The Norwegian Trade Council has launched a new initiative – Springboard UK – to help small Norwegian technology companies get close to potential customers. The great majority of the 1,600 oil and gas supply companies in Norway are small and medium enterprises. Many of these have technology products of interest to the international market but lack the resources to market themselves widely.
Springboard UK will help such companies set up at UK research and technology parks. These parks represent thriving clusters of new technology with strong links to the marketplace, which will provide a good launching pad for the Norwegian companies to reach their target markets, says Hans Peter Christophersen, the NTC councilor responsible for implementing the initiative. This is aimed specifically at three sectors: offshore, information and communication technology (ICT), and biotechnology.
Under the deal offered by the NTC, Norwegian companies can rent office space on a full- or half-time basis, or just set up a postbox. They can sign up for a pilot period of eight months at a low rent, during which time they will receive eight days' advisory services from the NTC. When companies were interviewed about the proposed scheme, the response was enthusiastic, Christ-ophersen says.
As a first step, the NTC was due in March to inaugurate a Norwegian section with 10 companies at the Surrey Research Park in Guilford south of London. Most of the companies are involved in the ICT sector, but one is active in the oil and gas sector, and Scandpower AS, which develops software for risk and hazard analysis for the oil industry, has already been present at the park for some time.
Hans Peter Christophersen, NTC councilor responsible for implementing the Springboard UK initiative.
The next step will be to set up a Nor-wegian center at the Aberdeen Science and Technology Park/Offshore Technology Park in Aberdeen, and in this case the companies involved will be overwhelmingly offshore-based. The NTC has yet to sign up interested parties, but expects to inaugurate this center in September. One Norwegian company, Kongsberg Simrad, is already established there.

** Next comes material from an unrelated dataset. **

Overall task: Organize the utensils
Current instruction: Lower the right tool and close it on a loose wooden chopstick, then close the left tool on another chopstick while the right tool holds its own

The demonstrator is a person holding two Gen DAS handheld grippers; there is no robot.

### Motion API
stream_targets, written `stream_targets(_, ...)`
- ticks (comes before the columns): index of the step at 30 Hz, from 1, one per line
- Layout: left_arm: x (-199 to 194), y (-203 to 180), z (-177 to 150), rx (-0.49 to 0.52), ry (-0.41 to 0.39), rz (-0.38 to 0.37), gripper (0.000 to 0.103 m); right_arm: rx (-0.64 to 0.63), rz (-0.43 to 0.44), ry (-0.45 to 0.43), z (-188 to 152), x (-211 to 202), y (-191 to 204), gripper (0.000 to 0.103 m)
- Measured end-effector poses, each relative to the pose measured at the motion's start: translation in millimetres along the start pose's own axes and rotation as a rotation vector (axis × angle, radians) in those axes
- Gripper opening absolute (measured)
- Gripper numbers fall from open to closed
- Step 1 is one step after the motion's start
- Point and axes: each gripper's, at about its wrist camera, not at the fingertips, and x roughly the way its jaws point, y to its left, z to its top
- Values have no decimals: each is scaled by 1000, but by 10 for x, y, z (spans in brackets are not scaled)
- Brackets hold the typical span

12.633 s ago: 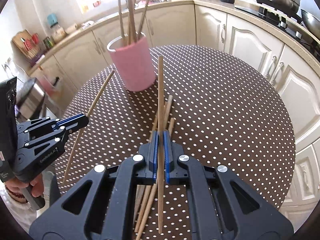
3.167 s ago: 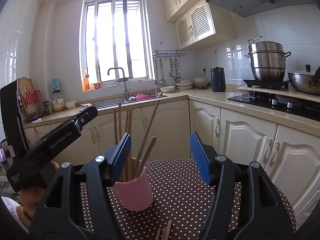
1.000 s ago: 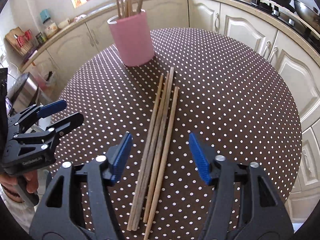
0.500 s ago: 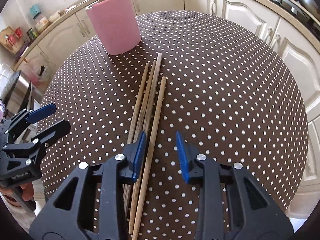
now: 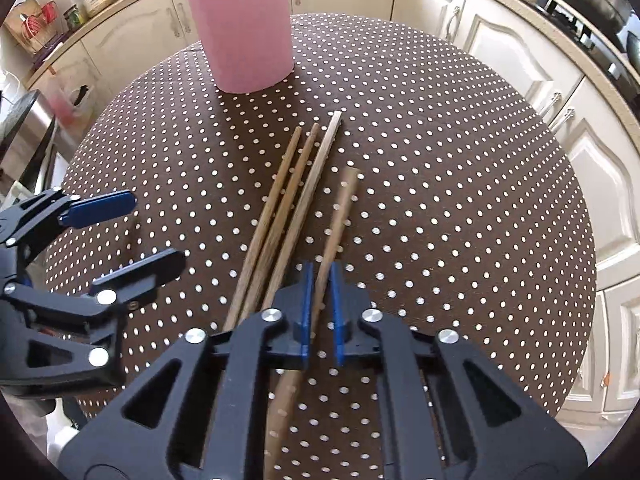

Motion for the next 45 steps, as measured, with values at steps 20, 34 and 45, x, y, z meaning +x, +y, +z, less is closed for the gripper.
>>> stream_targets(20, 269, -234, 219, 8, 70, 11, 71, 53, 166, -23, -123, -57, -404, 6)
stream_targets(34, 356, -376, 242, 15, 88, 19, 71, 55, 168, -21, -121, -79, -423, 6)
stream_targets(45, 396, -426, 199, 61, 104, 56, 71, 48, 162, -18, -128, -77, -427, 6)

As long as the companies concerned register as UK enterprises, they can also make use of UK support services, Christophersen says. These include Scottish Enterprise's Star Centers initiative in the US, where it has established five centers from which UK companies can market themselves to customers in the Gulf of Mexico and other regions served from the US.
Springboard UK can be seen as a positive contribution to the cross-border cooperation promoted by the Norwegian and UK governments. The UK authorities, which see it as helping to bring investment to the country, have welcomed it. In a similar spirit the NTC suggests that channels should be opened to assist small UK technology companies to reach the Norwegian market and has proposed such an initiative to the Rogaland Research Park in Stavanger.
It is also working to have an incubator area for Norwegian and UK start-up companies at this year's Offshore Europe show in Aberdeen in September, along the lines of the incubator section introduced at Offshore Northern Seas in Stavanger last year.